Just a bit more on the helicoids that I used, and I don't think I mentioned that in my last post, is that the Vivitar 2x macro teleconverter helicoid has a 55mm thread, and my Yeenon 18-33mm has a 52mm thread.  This means I need tubes in both sizes.  But I don't normally use the 18-33mm helicoid for long lenses, so we will just concentrate on the 55mm tubes.

Tubes of various sizes 

In the hay days of Point & Shoot cameras, manufacturers, and third parties made a lot of accessories for them, and the "Lens Tube" was one of the most popular ones.  Basically it's a metal tube that replaced the tube on the existing camera and provides a 52mm or 55mm thread for the filters.  I have a few of these from Fuji, Nikon, Olympus, etc.  Some of them have non-standard threads on the camera side, but some are standard 55mm, so they are essentially 55mm extension tubes, which is very useful for my purposes. Most of these tubes are around 4 cm to 5 cm in length

If you don't have any extension tubes lying around, and you must buy them, I suggest a search on NEX extension tubes on eBay.  You can buy a 3-section tube, with a length of about 50mm, and it comes with an E-Mount for about $8.  I bought three sets of these and you can stack them when you remove the E-mount. Unfortunately, the mount is terrible and they don't fit well. Too much play which is very annoying.  Another annoying thing is that the thread on these tubes is non-standard.  It's just shy of 58mm.  This means you can't use filter rings to add spacing in smaller steps.  What I ended up doing was to get rid of the sections with mounts, and use only the tubes. For the tubes, I glued a 58mm filter ring to the female thread side, and put on a 55-58mm step-up ring, so that it would accept 55mm filter rings.  On the male thread side, I glued a 62mm filter ring on it, and then screwed a 55mm-62mm step-up ring to make both ends 55mm.

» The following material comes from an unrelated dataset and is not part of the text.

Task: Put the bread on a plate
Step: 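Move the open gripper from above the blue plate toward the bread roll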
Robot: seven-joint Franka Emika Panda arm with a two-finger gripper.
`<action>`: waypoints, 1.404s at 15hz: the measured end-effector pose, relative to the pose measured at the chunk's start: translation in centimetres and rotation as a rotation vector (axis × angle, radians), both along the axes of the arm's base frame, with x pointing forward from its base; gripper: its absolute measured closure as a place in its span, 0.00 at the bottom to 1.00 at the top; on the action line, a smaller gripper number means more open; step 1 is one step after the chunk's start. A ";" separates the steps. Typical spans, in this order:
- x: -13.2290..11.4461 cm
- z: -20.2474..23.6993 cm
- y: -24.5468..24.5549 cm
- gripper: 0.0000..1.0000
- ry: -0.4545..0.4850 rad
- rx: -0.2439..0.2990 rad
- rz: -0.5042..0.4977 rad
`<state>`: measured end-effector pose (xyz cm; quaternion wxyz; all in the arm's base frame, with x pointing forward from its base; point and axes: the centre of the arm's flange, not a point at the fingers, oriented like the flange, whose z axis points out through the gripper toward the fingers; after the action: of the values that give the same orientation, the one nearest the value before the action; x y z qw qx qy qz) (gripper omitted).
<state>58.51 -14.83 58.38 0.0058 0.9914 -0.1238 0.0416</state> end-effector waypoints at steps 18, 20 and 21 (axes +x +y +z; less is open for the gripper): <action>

Extension tubes from eBay converted to 55mm female/62mm male threads. 

For those of you who use a M42-M42 helicoid, you can get a 62mm to M42 conversion ring; this allows you to mount the tubes to your M42 helicoid.  More on this below.


Filter rings

In the beginning, when I was experimenting with adapting lenses without focusing to digital cameras, I used a lot of filter rings to make tubes, because I have so many (at least a couple hundred in various sizes). They work great, except they look really weird with all sorts of brand names on them. These filter rings are necessary because the extension tubes tend to be very thick, with the thinnest at about 10 mm. This is not good enough for infinity adjustments. If the spacing is longer than necessary, close focus distance will increase. In most cases, I use a combination of extension tubes with filter rings to get infinity focus or just slightly beyond. Sometimes, I bring a couple of them with me, in case I wanted to focus closer, I would just screw on the filter rings between the tube and the lens. Most filter rims are made of aluminum. Rare ones are made of plastic, and the best ones are made of brass, by B+W. B+W are my filter ring of choice.

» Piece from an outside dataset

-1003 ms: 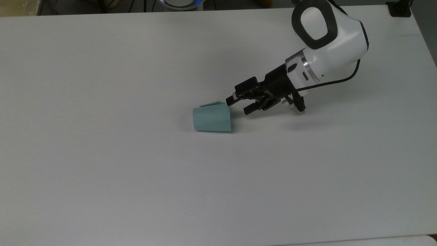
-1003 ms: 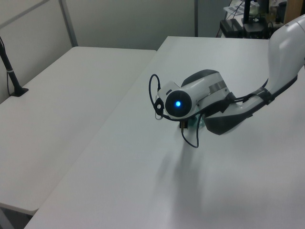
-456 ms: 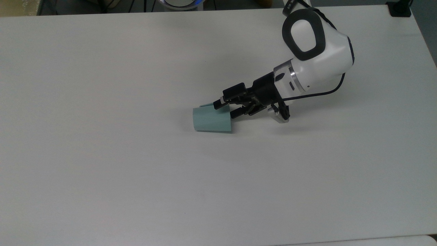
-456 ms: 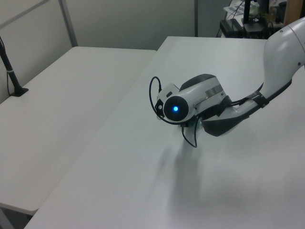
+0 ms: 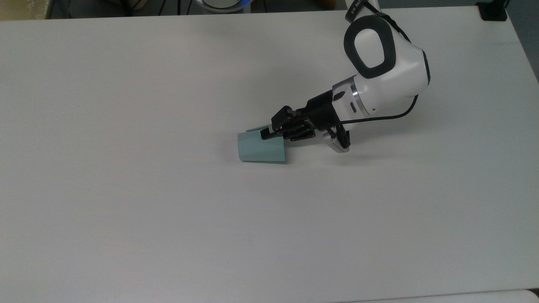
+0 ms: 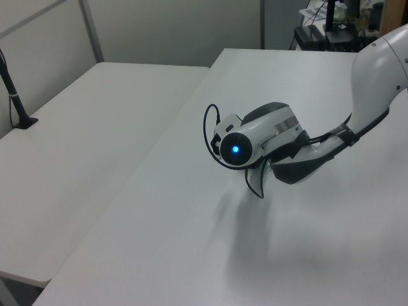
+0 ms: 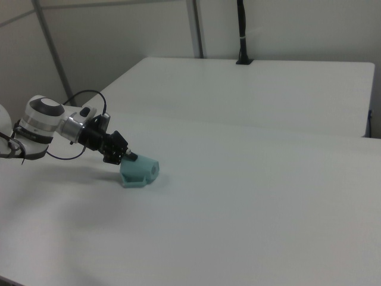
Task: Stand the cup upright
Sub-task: 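Close the gripper on the base of the lying teal cup, then lift and rotate the cup so its opening faces up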
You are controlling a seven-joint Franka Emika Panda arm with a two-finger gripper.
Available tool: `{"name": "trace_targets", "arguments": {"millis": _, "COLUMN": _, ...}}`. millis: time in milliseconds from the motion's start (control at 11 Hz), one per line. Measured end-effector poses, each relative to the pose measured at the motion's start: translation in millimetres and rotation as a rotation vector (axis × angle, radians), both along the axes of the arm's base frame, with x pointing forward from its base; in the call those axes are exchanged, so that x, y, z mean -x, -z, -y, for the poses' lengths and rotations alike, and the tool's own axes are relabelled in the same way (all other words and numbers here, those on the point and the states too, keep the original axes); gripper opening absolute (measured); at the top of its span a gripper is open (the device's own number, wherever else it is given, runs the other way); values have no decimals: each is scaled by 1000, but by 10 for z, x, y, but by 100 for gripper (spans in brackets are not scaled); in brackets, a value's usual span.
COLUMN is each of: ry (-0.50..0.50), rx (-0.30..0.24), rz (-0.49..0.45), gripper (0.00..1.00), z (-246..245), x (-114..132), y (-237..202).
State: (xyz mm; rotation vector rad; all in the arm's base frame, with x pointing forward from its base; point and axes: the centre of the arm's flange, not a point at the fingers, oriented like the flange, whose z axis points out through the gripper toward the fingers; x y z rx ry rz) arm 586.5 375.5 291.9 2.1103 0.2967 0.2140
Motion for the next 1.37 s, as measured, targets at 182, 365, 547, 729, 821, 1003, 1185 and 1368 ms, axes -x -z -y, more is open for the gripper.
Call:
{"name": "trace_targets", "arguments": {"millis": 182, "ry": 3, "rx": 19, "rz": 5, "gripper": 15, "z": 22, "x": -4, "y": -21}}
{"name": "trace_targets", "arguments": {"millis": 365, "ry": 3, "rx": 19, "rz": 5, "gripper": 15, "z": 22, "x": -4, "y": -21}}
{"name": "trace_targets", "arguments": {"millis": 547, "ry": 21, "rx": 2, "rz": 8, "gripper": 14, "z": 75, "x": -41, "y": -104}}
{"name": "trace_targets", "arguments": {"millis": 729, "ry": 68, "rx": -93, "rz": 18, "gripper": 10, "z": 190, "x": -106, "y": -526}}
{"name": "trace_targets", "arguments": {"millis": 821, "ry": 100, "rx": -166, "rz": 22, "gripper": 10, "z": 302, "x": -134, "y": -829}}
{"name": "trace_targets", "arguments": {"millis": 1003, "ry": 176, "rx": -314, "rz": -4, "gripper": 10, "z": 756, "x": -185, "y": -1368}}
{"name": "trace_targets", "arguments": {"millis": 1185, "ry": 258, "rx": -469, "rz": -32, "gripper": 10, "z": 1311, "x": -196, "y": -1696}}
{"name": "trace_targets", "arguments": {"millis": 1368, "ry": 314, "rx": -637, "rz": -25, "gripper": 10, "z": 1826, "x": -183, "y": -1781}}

Filter rings of various sizes.


Step-Up and step-down Rings

Step-up rings are conversion rings that the male thread size is smaller than the female thread size. For example, if you have a lens with a 49mm filter size, but you only have a 52mm size filter, you will need a 49mm-52mm step up ring. The reverse is true.  A step-down ring has a larger male thread size than female thread size.  These conversion rings come in amazing number of sizes and are usually quite inexpensive. Another useful conversion ring is the L39 to M42. Many enlarging lenses have a 39mm thread size and with the L39 to M42 converter, you can mount the enlarging lenses on the M42 helicoid. They are one of the most useful accessories to have, for those of us who do not have access to metal lathe or NC tools to make our own adapters.

Step-up/down rings of various sizes

 In Part V, we will talk about the importance of lens hoods.

Thursday, February 5, 2015

Adapting Long Lenses on Sony E-Mount - Part III

Part II is here.

My modular system includes the following components:
  • Focus helicoids
  • Extension tubes
  • Filter rings, mostly 52mm and 55mm
  • step-up/step-down rings 

Focus Helicoids

My most often used helicoids - 2x Vivitar Macro 2X teleconverter and the 18-33mm M42-M52 Yeenon

The most important decision of the whole setup, is choosing the focus helicoid.  Typically, you will need at least two helicoids; one for short focal length lenses and one for longer focal length lenses.  Most common range for helicoids are 12-17mm, 17-32mm, 25-55mm, 35-90mm, and of course other odd ones.  For me, I have the 12-17mm, 18-33mm (Yeenon), and a few Vivitar 2X macro teleconverters converted to focus helicoid.  I will get into the Vivitar conversion a bit more later on.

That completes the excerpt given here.